* EXERCISE DESCRIPTION *
Your response should be a copy of each line in the listing below that includes the word "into".

* EXCERPTED RECORDS *
********************
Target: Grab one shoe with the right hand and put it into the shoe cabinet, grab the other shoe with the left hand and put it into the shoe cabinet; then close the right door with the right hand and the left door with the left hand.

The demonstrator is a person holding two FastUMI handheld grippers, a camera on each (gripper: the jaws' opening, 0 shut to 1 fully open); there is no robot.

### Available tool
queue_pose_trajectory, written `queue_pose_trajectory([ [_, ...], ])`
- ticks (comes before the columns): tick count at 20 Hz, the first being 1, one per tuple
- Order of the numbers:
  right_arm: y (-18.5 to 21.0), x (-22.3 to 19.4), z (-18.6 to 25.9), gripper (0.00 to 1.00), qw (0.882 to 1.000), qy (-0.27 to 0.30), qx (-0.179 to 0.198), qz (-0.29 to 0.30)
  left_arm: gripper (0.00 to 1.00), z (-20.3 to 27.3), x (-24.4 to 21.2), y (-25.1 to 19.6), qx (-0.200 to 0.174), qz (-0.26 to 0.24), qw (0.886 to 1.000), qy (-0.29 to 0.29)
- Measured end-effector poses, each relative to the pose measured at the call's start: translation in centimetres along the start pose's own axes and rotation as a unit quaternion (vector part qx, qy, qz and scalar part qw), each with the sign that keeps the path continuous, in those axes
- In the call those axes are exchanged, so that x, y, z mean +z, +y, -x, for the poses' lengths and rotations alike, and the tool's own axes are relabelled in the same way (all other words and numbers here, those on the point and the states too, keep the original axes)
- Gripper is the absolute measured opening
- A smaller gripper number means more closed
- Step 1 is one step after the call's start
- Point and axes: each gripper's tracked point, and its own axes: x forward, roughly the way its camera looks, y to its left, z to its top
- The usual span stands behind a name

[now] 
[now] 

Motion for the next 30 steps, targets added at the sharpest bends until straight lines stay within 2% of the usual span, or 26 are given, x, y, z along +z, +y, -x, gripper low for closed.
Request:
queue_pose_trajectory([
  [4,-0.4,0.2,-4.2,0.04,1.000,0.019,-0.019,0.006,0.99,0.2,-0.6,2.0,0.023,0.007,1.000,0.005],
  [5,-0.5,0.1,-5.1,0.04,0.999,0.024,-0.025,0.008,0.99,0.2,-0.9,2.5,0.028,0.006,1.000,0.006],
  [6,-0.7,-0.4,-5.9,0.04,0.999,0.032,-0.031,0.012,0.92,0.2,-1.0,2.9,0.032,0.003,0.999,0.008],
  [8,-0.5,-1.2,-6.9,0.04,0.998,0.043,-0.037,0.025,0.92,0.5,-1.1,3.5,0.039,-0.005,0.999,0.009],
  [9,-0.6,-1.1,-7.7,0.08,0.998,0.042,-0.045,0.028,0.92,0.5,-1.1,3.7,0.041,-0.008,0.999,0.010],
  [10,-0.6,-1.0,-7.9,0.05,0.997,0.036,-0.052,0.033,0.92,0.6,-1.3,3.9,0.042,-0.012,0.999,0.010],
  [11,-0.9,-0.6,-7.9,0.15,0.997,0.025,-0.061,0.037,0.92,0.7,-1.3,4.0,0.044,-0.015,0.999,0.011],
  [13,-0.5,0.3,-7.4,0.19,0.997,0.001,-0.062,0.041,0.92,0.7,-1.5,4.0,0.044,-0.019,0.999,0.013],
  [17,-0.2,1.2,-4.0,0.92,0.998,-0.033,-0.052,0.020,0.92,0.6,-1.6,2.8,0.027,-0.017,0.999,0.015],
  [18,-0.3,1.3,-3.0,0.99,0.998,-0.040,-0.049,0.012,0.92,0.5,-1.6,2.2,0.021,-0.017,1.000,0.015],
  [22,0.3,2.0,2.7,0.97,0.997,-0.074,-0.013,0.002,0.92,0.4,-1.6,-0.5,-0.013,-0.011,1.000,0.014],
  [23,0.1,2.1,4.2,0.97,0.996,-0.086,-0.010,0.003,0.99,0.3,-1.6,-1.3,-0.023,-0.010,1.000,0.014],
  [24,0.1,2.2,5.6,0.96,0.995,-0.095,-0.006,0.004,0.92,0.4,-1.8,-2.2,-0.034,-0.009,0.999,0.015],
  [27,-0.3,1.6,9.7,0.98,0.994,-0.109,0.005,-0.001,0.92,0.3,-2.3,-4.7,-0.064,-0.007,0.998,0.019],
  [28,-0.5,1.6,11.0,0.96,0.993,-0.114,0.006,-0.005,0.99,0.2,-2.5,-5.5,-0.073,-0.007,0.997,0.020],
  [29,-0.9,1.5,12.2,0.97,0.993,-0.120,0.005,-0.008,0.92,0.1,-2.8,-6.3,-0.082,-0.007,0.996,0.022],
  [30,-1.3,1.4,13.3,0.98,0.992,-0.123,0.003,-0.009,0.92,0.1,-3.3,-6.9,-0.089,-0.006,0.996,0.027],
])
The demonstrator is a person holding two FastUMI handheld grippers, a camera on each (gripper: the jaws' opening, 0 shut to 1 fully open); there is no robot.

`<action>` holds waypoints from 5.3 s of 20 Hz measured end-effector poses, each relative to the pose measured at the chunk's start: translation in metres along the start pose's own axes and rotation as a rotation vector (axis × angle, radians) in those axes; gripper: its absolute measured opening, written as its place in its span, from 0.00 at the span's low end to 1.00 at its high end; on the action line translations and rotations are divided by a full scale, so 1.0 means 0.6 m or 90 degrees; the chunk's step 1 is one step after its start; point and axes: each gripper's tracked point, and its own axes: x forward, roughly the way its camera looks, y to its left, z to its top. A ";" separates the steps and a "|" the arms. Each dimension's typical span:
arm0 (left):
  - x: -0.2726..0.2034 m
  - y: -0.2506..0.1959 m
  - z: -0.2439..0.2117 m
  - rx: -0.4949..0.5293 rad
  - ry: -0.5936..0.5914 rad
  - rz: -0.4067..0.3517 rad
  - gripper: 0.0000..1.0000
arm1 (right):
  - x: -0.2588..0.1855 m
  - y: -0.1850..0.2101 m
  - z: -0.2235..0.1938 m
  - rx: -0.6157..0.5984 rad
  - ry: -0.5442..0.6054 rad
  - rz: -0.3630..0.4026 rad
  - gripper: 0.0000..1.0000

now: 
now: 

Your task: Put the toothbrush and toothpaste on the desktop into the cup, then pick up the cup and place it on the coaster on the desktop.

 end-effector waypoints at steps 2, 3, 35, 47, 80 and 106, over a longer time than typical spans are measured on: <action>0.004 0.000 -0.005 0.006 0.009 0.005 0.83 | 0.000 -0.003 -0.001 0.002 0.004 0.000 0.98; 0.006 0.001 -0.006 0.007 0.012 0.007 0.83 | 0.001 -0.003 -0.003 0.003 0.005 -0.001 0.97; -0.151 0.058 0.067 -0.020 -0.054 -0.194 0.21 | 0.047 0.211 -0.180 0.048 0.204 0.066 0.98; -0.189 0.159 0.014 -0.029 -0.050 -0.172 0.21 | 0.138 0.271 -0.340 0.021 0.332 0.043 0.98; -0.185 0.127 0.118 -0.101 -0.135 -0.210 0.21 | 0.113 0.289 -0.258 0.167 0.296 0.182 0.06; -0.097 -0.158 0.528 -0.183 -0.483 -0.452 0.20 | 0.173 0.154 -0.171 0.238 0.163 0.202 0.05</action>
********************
* EXPECTED OUTPUT *
Target: Grab one shoe with the right hand and put it into the shoe cabinet, grab the other shoe with the left hand and put it into the shoe cabinet; then close the right door with the right hand and the left door with the left hand.
Your task: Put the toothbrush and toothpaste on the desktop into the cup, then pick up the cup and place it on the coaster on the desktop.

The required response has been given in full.